We may want to think about how exactly to hide that directory. Maybe we could get some kind of help from the filesystem.
The extra hidden link will mean that the st_nlink (for local users) and the numlinks attribute (for NFSv4 GETATTR callers) are wrong. We could fix up the latter, at least, by checking for this specific case.
Approaches I (bfields) considered and rejected for now:
- Create a link in the new directory on every open, and remove it on every close. But open may be a frequent operation, and we'd need to actually sync that link to disk on every operation, so it could be pretty slow. But maybe, with cooperation of the filesystem, we could *just* do the link on open, and delay waiting for the sync until there's an unlink.

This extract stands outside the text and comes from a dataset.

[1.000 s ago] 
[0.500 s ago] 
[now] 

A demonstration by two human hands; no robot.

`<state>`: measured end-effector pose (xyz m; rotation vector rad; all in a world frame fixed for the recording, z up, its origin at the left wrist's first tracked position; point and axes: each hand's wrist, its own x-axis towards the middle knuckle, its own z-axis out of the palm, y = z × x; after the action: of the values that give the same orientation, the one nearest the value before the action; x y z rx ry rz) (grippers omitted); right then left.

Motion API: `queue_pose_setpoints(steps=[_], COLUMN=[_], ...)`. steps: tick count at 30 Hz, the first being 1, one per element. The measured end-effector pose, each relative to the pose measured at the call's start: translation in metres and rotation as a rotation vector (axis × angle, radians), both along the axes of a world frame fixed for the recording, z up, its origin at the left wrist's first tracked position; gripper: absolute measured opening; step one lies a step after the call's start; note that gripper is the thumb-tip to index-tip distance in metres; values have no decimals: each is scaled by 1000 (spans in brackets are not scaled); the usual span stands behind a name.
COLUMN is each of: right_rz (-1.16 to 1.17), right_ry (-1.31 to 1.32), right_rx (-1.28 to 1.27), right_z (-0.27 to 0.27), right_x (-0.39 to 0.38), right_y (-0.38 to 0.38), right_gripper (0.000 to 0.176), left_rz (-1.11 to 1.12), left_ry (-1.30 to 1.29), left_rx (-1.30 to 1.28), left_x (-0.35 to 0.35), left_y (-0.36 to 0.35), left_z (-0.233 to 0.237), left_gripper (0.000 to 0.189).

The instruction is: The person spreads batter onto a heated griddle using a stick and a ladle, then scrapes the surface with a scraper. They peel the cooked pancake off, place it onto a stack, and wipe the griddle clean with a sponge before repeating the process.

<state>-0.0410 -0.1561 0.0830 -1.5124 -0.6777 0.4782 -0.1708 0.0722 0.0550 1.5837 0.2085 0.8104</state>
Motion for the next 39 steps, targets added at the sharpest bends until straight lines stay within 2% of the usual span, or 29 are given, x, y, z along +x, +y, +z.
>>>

- Filesystems already have to deal with the case where the system crashes while there are unlinked open files. I believe they keep a list of such files so they can free them in fsck or next mount. I considered hooking into that process somehow--perhaps the server could be given an interface allowing it to discover those orphaned files. It would require nfsd to be involved in the mount process (currently we mount first, then export). And we'd have to figure out how to perform clean shutdowns without losing those files. And we'd have to worry about losing them any time an administrator fsck'd or mounted without running nfsd. So in the end maybe it wouldn't work.